Exact retyping of the data: please keep every word and drop each picture.

*Data excerpt*
BEGIN

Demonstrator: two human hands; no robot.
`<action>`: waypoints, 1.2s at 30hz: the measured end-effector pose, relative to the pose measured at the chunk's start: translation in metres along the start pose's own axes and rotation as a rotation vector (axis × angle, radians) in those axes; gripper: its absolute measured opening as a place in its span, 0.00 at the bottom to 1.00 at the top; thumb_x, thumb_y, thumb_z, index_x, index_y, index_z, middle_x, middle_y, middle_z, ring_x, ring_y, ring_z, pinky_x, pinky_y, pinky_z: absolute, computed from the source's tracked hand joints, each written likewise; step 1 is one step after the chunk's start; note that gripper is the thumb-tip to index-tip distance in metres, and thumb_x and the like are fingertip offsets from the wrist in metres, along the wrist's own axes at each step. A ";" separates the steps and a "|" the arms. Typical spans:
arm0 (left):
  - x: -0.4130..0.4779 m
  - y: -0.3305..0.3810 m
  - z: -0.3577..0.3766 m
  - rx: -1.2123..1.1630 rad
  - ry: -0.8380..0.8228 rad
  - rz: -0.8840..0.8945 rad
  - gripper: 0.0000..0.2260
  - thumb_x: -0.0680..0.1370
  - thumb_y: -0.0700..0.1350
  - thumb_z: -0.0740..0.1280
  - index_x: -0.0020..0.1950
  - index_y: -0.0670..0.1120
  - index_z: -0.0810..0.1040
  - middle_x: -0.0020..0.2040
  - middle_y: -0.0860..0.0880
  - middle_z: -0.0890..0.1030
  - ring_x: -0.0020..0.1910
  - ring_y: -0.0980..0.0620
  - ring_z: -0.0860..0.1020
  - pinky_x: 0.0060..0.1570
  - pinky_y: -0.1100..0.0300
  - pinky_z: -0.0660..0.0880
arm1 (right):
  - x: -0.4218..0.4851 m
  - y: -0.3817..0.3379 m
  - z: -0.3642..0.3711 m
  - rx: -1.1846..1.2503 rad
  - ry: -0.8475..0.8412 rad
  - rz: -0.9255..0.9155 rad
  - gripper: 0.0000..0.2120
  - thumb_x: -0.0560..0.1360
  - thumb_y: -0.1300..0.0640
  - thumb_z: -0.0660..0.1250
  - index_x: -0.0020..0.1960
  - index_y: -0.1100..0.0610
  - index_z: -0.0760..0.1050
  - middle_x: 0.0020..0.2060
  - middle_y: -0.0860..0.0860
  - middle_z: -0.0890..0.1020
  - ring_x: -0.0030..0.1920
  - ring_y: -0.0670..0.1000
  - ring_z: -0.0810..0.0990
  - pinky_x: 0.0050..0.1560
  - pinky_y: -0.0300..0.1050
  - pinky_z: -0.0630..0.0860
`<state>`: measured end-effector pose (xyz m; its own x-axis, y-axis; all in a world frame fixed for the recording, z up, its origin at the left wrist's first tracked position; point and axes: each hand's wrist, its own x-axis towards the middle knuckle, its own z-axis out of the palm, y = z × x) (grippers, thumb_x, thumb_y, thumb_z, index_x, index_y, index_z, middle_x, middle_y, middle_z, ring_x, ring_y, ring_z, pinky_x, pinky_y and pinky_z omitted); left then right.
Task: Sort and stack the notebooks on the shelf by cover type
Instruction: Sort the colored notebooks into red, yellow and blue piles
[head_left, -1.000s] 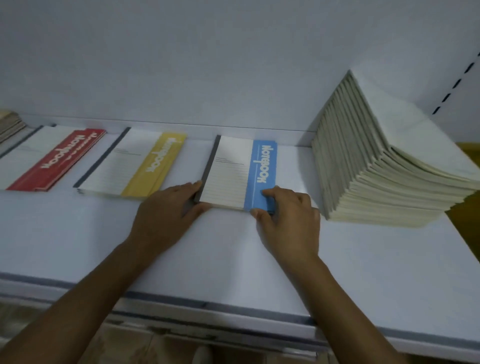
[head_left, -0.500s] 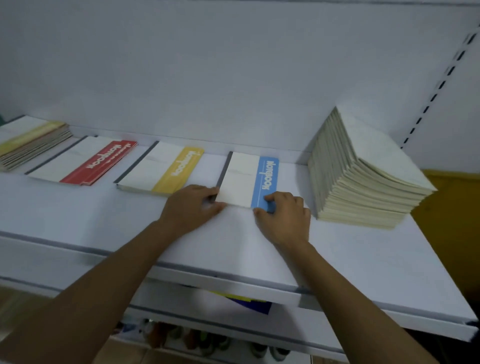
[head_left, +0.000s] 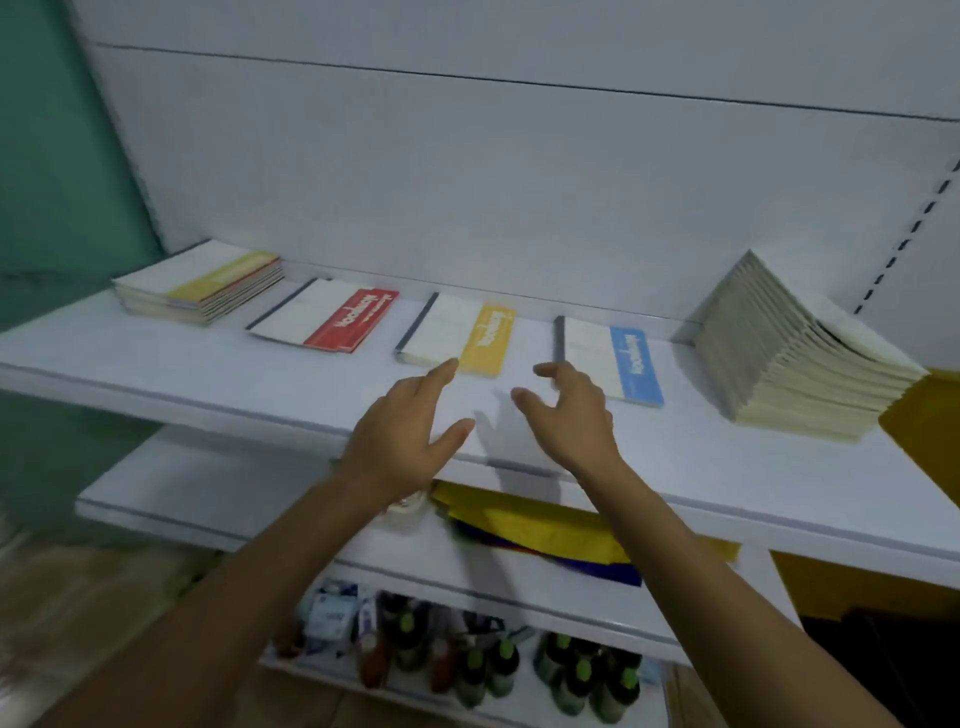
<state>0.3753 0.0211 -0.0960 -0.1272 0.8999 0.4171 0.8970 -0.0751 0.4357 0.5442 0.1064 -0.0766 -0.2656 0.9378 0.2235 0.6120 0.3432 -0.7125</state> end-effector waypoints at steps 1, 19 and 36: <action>-0.019 -0.011 -0.021 0.017 0.018 -0.018 0.30 0.77 0.58 0.61 0.75 0.47 0.60 0.69 0.47 0.71 0.67 0.48 0.69 0.64 0.51 0.69 | -0.013 -0.023 0.014 0.005 -0.063 -0.048 0.17 0.76 0.46 0.64 0.62 0.51 0.73 0.61 0.50 0.76 0.62 0.53 0.72 0.60 0.50 0.67; -0.203 -0.179 -0.190 0.240 0.150 -0.302 0.25 0.78 0.53 0.64 0.72 0.45 0.66 0.70 0.48 0.70 0.69 0.49 0.67 0.64 0.62 0.60 | -0.110 -0.217 0.210 0.054 -0.406 -0.491 0.16 0.78 0.51 0.62 0.65 0.52 0.71 0.64 0.51 0.74 0.64 0.50 0.71 0.61 0.45 0.68; -0.022 -0.361 -0.199 0.286 0.070 -0.204 0.22 0.77 0.50 0.66 0.70 0.48 0.70 0.70 0.50 0.72 0.69 0.49 0.68 0.67 0.55 0.63 | 0.093 -0.268 0.354 0.462 -0.333 -0.116 0.19 0.78 0.53 0.63 0.68 0.51 0.66 0.67 0.49 0.71 0.63 0.46 0.69 0.60 0.41 0.64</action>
<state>-0.0295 -0.0566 -0.1034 -0.3360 0.8515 0.4025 0.9310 0.2355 0.2788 0.0920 0.0826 -0.1004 -0.5772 0.8029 0.1493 0.1963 0.3138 -0.9290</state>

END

*Answer box*
Demonstrator: two human hands; no robot.
`<action>`: waypoints, 1.2s at 30hz: the measured end-effector pose, relative to the pose measured at the chunk's start: translation in metres along the start pose's own axes and rotation as a rotation vector (axis × angle, radians) in those axes; gripper: its absolute measured opening as a place in its span, 0.00 at the bottom to 1.00 at the top; thumb_x, thumb_y, thumb_z, index_x, index_y, index_z, middle_x, middle_y, middle_z, ring_x, ring_y, ring_z, pinky_x, pinky_y, pinky_z: absolute, computed from the source's tracked hand joints, each written likewise; step 1 is one step after the chunk's start; note that gripper is the thumb-tip to index-tip distance in metres, and thumb_x and the like are fingertip offsets from the wrist in metres, along the wrist's own axes at each step. A ";" separates the steps and a "|" the arms. Typical spans:
arm0 (left):
  - x: -0.4130..0.4779 m
  - y: -0.3305..0.3810 m
  - z: -0.3577..0.3766 m
  - rx: -1.2123..1.1630 rad
  - ry: -0.8380..0.8228 rad
  - rz: -0.8840..0.8945 rad
  - gripper: 0.0000..0.2260
  - thumb_x: -0.0680..0.1370
  - thumb_y: -0.0700..0.1350
  - thumb_z: -0.0740..0.1280
  - index_x: -0.0020..0.1950
  - index_y: -0.0670..0.1120
  - index_z: -0.0810..0.1040
  - middle_x: -0.0020..0.2040
  - middle_y: -0.0860..0.0880
  - middle_z: -0.0890..0.1030
  - ring_x: -0.0020..0.1910
  - ring_y: -0.0980..0.0620
  - ring_z: -0.0860..0.1020
  - pinky_x: 0.0060..0.1570
  - pinky_y: -0.1100..0.0300
  - pinky_z: -0.0660..0.0880
arm1 (right):
  - x: -0.4218..0.4851 m
  - y: -0.3817..0.3379 m
  - z: -0.3642..0.3711 m
  - rx: -1.1846..1.2503 rad
  - ry: -0.8475..0.8412 rad
  - rz: -0.9255..0.9155 rad
  - gripper: 0.0000..0.2120
  - thumb_x: -0.0560..0.1360
  - thumb_y: -0.1300..0.0640
  - thumb_z: -0.0660..0.1250
  - index_x: -0.0020..0.1960
  - index_y: -0.1100..0.0610
  - index_z: -0.0760..0.1050
  - middle_x: 0.0020..0.2060
  - middle_y: -0.0860..0.0860
  - middle_z: -0.0890..0.1020
  - ring_x: -0.0030..0.1920
  - ring_y: -0.0670..0.1000
  - ring_z: -0.0810..0.0990
  - pinky_x: 0.0050..0.1560
  - pinky_y: -0.0300..0.1050
  - pinky_z: -0.0630..0.0860
`<state>`: measured end-effector pose (xyz m; its own x-axis, y-axis; all in a world frame fixed for the recording, z up, its origin at the left wrist's first tracked position; point and axes: each hand's wrist, its own x-axis towards the middle knuckle, its own z-axis out of the palm, y = z × x) (grippers, thumb_x, thumb_y, thumb_z, index_x, index_y, index_z, middle_x, middle_y, middle_z, ring_x, ring_y, ring_z, pinky_x, pinky_y and pinky_z omitted); left then right.
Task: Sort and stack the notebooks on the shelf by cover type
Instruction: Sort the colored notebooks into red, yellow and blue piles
[head_left, -1.000s] 
[head_left, -0.500s] 
[head_left, +0.000s] 
<state>0.3753 0.0211 -0.0960 -0.1272 0.8999 0.4171 0.8970 -0.0751 0.4357 0.5442 0.1064 -0.0766 -0.2656 0.9378 0.2235 0.6120 0.3432 -0.7125</state> end-effector waypoints at steps 1, 19 and 36: <action>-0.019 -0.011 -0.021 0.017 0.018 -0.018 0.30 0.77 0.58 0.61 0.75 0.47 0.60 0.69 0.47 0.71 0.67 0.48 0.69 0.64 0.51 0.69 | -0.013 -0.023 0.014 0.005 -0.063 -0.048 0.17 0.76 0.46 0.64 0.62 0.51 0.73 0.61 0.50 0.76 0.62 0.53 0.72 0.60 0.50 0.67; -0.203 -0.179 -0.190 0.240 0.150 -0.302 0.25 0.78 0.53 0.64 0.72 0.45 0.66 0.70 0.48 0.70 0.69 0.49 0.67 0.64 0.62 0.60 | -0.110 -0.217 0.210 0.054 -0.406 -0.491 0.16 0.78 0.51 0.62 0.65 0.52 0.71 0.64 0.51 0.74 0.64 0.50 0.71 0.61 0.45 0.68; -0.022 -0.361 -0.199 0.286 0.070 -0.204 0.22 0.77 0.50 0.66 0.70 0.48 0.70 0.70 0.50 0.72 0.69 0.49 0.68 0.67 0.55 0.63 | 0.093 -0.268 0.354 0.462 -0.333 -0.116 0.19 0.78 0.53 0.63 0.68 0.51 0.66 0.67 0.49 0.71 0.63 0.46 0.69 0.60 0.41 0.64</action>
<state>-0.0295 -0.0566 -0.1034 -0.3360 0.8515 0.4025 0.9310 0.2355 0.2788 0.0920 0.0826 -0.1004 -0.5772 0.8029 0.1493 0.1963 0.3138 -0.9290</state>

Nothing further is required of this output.